What to work on -
Show all lines from the data that include the word "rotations".
(Information given Opens)
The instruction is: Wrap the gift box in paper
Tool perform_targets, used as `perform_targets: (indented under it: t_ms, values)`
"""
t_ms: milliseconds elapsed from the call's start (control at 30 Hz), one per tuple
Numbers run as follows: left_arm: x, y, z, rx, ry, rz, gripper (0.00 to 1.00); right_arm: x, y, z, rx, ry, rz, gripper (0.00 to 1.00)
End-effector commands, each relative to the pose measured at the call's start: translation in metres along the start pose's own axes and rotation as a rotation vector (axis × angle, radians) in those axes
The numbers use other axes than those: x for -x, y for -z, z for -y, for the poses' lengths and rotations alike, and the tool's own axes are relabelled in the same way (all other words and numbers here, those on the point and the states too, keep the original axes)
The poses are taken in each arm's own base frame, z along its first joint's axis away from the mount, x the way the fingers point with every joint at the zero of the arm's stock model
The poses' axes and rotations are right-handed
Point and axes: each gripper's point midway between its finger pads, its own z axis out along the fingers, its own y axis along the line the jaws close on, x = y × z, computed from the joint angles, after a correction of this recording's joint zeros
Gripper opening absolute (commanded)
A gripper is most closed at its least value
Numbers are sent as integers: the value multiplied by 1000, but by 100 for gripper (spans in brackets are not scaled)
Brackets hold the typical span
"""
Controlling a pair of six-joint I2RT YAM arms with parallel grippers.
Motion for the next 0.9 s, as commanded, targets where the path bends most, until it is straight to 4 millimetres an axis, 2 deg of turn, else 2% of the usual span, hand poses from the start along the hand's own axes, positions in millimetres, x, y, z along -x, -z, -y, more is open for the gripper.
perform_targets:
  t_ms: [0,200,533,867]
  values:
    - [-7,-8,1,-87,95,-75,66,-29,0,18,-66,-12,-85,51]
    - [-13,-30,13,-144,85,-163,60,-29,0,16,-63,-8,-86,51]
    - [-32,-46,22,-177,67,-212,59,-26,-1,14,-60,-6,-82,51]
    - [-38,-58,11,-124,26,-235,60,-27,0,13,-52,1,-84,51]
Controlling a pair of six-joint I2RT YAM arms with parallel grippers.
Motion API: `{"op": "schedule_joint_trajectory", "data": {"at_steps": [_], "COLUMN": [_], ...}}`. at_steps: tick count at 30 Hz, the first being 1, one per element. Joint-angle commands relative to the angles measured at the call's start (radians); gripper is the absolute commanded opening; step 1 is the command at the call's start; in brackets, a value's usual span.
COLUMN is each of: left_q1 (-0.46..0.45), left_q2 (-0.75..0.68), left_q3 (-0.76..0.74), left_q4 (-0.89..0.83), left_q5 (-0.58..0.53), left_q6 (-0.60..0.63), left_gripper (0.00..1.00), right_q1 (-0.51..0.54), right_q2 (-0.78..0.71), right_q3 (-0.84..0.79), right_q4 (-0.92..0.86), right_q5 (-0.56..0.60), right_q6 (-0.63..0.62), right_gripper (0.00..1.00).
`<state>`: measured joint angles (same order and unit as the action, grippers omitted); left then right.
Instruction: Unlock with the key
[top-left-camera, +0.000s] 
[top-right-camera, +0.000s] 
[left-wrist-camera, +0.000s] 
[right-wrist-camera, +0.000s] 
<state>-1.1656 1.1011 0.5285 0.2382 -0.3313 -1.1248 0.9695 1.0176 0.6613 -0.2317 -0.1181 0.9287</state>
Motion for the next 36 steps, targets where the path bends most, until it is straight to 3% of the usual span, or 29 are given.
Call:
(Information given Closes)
Written response -
The numbers use other axes than those: x for -x, y for -z, z for -y, for the poses' lengths and rotations alike, and the tool's own axes are relabelled in the same way (all other words and numbers here, those on the point and the states too, keep the original axes)
The poses' axes and rotations are right-handed

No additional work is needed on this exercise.